I don't have access to the raw data now apart from knowing that we fulfill
13,000+ requests a year, but the University of Tasmania has operated a free
unlimited-quantity service for 15 years, funded pay-per-view centrally (ie
in replacement for subscriptions). It is very much used, and regarded as a
keystone of library research support. It simply is not true that academics
are devoted to instant access, and they are prepared to wait a day or two to
read the papers they think are relevant. Of course they use alert services,
metadata, etc in making the judgment, but if they think a paper is worth
reading in full (it may not be after they have read it but nobody cares)
they have no hesitation in using the university's service.
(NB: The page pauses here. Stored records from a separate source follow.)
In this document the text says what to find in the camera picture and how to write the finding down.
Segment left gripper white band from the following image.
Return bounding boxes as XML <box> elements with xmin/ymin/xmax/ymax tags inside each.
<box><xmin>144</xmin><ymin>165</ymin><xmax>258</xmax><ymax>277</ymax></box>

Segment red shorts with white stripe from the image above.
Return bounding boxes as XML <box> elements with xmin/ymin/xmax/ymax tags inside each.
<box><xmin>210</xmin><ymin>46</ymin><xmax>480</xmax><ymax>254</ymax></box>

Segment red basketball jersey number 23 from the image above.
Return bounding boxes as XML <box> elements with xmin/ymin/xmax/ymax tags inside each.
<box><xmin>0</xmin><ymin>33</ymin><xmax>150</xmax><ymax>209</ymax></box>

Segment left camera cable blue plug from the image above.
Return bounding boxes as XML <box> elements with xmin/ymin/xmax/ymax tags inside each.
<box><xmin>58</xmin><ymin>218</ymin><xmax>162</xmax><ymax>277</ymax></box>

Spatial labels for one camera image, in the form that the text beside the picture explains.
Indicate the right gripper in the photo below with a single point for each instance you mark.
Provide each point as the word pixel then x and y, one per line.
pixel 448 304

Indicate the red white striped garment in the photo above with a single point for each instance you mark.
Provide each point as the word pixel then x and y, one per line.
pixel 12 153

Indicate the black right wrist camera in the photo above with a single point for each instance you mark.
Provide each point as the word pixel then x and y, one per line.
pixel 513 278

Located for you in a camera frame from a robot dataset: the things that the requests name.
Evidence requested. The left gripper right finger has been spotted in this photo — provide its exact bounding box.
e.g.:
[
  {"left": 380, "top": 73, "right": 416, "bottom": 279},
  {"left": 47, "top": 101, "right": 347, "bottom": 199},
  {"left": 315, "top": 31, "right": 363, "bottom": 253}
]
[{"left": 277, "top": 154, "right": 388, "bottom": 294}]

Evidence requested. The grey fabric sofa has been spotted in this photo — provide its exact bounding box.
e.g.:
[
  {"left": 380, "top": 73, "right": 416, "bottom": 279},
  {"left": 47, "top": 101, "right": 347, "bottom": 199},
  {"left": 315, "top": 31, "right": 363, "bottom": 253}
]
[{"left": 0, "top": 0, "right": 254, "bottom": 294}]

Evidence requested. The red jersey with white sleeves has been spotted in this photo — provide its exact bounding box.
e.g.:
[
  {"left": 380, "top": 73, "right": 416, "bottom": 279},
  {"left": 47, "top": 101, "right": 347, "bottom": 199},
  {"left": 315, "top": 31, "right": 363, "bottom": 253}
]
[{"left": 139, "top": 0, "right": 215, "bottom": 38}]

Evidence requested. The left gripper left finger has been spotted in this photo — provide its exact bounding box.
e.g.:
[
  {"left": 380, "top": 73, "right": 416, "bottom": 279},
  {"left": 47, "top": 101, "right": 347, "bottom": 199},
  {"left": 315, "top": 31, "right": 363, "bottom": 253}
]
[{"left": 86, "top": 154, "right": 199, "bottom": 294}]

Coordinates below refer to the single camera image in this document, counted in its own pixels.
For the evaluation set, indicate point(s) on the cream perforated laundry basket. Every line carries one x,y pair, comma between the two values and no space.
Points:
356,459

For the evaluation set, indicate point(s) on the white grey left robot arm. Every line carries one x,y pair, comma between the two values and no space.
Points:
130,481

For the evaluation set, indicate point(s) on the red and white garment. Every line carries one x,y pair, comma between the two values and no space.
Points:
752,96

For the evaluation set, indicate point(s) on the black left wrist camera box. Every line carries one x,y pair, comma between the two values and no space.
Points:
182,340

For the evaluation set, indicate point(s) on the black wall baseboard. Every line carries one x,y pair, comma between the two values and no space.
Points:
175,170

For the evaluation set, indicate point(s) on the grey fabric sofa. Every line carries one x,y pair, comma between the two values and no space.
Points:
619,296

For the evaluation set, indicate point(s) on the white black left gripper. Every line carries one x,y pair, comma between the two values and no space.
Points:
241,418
The economics do
stack up, and I am proud to have introduced it in about 1998.

See http://www.utas.edu.au/library/research/document-delivery and
http://www.utas.edu.au/__data/assets/pdf_file/0019/65611/Document-Delivery-S
ervice-online-guide-v10.7.12.pdf. 

For context, the University is in the top ten Australian universities for
research, and in student size modest (27,000 students, 18% of whom are from
outside Australia).

If someone wants to mine the data, contact the University Librarian.

 

Arthur Sale

University of Tasmania, Australia

 

From: goal-boun...@eprints.org [mailto:goal-boun...@eprints.org] On Behalf
Of Stevan Harnad
Sent: Tuesday, 5 January 2016 02:24 AM
To: Global Open Access List (Successor of AmSci)
Subject: [GOAL] Re: Quo vadere?

 

On Sun, Jan 3, 2016 at 6:15 PM, Christian Gutknecht
<christian.gutkne...@bluewin.ch> wrote:

Stevan, 

 

[ahjs] .

 

But I really like the idea to let researchers feel that subscription is an
outdated model. And an easy way to do that without upsetting them too much,
is to cancel subscriptions and get rid of the Big Deals. With the free money
the library then can create two kind of funds: One is the Gold OA fund
(incl. hybrid options but with a cap) and one is the fund for costs
resulting getting access to documents that are not longer available via
subscription (like costs for pay-per-view, document delivery, individual
subscription of a really important journal).. Because librarians constantly
overestimate the importance of their subscriptions and especially the Big
Deals where they buy/rent a lot of stuff that is never used by their
community. I think most libraries would find out that researchers would get
along quite well with this option

 

Christian, I strongly suggest that you look into the actual costs of such a
proposal (replacing subscriptions by pay-to-view costs, per paper). 

 

We are in the online era, when scholars are accustomed to reaching content
immediately with one click, and browsing it to see whether it's even worth
reading. A scholar may look at dozens of papers a day this way. That's what
they do with their institutional licensed content. You are imagining
(without any data at all) that the cost of doing this via pay-per-view, at
the usual $30 or so per paper, would amount to less cost for an institution
than its current licensing costs.

 

Please repeat this proposal once you have done the arithmetic and have the
evidence. (It won't be enough to find out the license costs and the
pay-per-view costs. You will also have to monitor the daily usage, per
discipline, of a sufficient representative sample of researchers. 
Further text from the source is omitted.